◆ **YOUR GOAL**
Return each line of the records holding the string "above".

◆ **Records excerpted from a collection**

%%

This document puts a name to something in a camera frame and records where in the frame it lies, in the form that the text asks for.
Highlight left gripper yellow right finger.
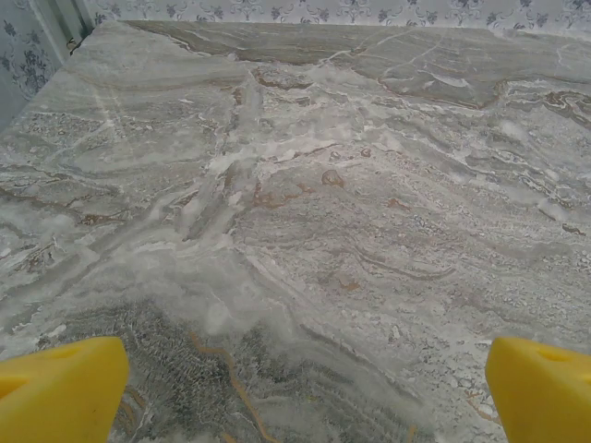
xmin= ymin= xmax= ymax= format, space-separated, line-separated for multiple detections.
xmin=484 ymin=336 xmax=591 ymax=443

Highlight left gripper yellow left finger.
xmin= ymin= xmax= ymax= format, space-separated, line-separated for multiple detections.
xmin=0 ymin=336 xmax=131 ymax=443

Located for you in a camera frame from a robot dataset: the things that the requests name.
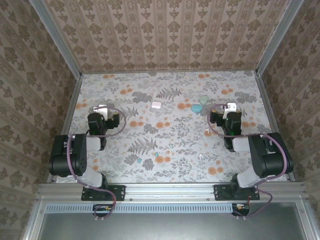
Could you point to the grey metal panel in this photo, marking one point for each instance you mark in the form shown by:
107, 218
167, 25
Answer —
175, 227

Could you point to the aluminium side rail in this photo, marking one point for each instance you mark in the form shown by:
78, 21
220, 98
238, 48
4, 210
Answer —
268, 112
68, 117

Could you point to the long aluminium mounting rail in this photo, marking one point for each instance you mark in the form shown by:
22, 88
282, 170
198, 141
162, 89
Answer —
170, 191

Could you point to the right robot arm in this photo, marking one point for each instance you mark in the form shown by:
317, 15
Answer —
265, 160

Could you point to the floral patterned tablecloth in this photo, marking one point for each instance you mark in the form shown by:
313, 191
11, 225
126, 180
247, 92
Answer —
175, 125

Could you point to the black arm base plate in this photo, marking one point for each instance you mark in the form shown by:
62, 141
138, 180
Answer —
221, 192
117, 192

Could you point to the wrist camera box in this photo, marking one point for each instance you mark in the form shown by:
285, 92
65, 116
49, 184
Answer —
100, 109
231, 107

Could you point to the white earbud charging case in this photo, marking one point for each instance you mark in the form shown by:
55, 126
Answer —
156, 104

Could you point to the mint green earbud charging case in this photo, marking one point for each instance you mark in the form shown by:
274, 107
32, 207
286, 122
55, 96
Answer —
203, 99

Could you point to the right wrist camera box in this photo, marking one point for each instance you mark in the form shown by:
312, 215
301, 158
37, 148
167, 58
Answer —
231, 107

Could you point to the aluminium corner post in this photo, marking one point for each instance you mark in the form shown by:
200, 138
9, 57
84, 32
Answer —
277, 37
57, 42

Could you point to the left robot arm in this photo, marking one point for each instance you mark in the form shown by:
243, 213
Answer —
77, 155

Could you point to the aluminium frame bar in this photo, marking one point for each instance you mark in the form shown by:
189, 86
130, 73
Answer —
33, 220
306, 220

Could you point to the light blue earbud charging case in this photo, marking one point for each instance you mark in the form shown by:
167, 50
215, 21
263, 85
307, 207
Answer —
196, 108

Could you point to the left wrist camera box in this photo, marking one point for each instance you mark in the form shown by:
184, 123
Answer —
100, 109

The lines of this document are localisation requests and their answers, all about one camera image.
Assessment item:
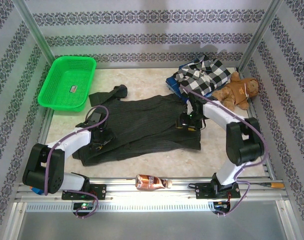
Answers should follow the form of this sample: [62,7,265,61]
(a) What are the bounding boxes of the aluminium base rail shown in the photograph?
[15,176,289,201]

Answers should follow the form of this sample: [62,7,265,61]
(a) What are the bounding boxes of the dark pinstripe long sleeve shirt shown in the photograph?
[72,84,202,167]

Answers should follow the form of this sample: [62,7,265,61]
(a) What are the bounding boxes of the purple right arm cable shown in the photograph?
[179,84,269,218]

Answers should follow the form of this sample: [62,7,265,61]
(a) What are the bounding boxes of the aluminium side rail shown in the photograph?
[246,99,277,180]
[29,107,55,181]

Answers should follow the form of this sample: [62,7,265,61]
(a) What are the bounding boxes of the aluminium frame post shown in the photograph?
[238,0,284,73]
[13,0,56,62]

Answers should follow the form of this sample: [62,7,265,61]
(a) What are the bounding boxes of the black white checkered shirt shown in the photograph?
[173,53,232,98]

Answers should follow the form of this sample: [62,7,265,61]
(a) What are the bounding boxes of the slotted grey cable duct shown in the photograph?
[25,201,215,213]

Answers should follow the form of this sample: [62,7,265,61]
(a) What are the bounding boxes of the small circuit board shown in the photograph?
[213,201,231,211]
[73,201,95,211]

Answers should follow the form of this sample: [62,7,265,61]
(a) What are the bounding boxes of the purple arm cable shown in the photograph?
[45,104,109,220]
[179,84,269,218]

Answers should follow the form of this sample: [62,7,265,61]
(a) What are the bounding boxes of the green plastic basket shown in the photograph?
[38,55,97,113]

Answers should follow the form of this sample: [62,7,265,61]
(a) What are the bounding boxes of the brown teddy bear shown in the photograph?
[211,71,260,111]

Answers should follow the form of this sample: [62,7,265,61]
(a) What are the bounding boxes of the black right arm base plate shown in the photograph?
[189,181,240,200]

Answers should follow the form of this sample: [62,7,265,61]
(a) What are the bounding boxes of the brown drink bottle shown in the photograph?
[134,174,173,191]

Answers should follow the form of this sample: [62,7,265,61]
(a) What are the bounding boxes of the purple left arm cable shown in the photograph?
[45,104,109,220]

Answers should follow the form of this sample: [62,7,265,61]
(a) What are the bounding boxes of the orange handled screwdriver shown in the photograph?
[249,182,285,190]

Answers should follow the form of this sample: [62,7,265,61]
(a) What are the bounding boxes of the dark blue folded shirt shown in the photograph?
[166,63,192,103]

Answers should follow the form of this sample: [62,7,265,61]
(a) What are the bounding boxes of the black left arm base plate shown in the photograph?
[61,183,107,201]

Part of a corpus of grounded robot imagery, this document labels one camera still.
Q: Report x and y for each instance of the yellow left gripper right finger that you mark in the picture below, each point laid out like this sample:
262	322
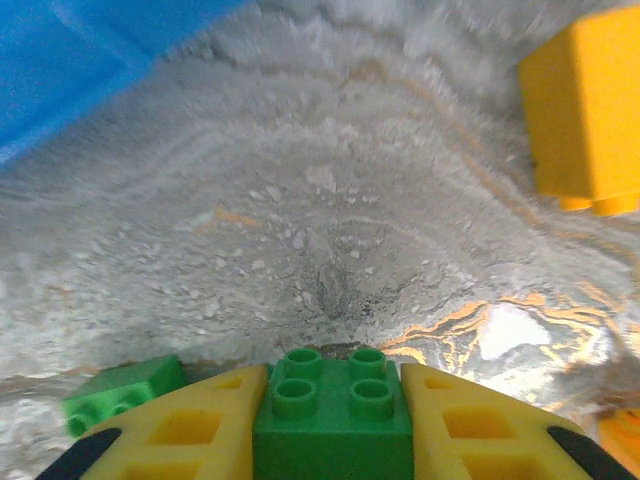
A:
500	440

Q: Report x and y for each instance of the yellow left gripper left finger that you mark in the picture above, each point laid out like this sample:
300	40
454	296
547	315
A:
150	440

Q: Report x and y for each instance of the green two-by-two lego brick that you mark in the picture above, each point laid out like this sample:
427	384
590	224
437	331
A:
332	442

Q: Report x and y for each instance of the dark green flat lego brick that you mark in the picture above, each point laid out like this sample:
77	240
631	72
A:
125	386

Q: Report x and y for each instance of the small yellow lego brick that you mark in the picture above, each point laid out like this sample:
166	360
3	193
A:
622	435

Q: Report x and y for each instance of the tall yellow lego brick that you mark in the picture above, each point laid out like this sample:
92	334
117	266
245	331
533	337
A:
585	110

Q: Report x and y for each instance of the blue three-compartment plastic bin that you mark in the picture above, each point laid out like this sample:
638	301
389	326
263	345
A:
60	60

%%

◆ **SOLUTION**
Q: Report x and y for each instance of the yellow left gripper left finger that you mark in the picture above, each point laid out like this sample:
Q: Report x and y for each instance of the green two-by-two lego brick that you mark in the picture above, each point laid out like this sample:
Q: Report x and y for each instance of the dark green flat lego brick that you mark in the picture above, each point laid out like this sample:
Q: Report x and y for each instance of the small yellow lego brick that you mark in the picture above, each point laid out like this sample:
Q: Report x and y for each instance of the tall yellow lego brick that you mark in the picture above, each point laid out like this sample:
Q: Report x and y for each instance of the blue three-compartment plastic bin that you mark in the picture above, each point laid out like this sample:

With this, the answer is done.